### WHAT THE EXERCISE ASKS
Pull out every line with the word "please" from the entries below.

▬▬▬▬▬▬

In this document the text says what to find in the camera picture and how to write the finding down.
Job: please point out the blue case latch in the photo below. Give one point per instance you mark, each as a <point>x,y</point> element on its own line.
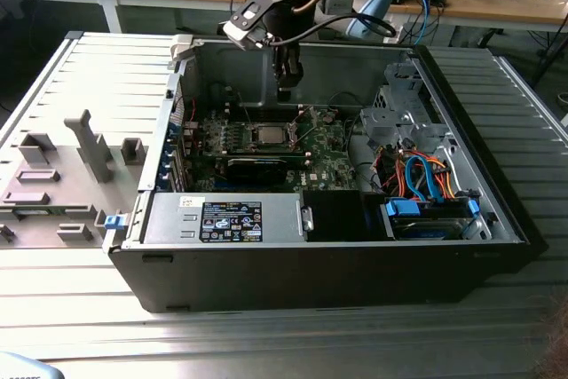
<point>114,222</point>

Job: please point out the black graphics card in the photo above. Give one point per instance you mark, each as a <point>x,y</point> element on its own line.
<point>257,170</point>

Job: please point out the grey power supply unit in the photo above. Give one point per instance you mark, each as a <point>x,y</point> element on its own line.
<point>168,219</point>

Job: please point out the black grey PC case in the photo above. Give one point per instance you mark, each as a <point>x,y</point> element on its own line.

▬▬▬▬▬▬

### TASK ANSWER
Job: please point out the blue case latch in the photo below. Give one point per instance you mark, each as a <point>x,y</point> element on its own line.
Job: please point out the black graphics card in the photo above. Give one point per instance you mark, each as a <point>x,y</point> element on its own line.
Job: please point out the grey power supply unit in the photo above. Give one point per instance you mark, each as a <point>x,y</point> element on its own line.
Job: please point out the black grey PC case in the photo above. Give one point per instance you mark, each as a <point>x,y</point> element on its own line.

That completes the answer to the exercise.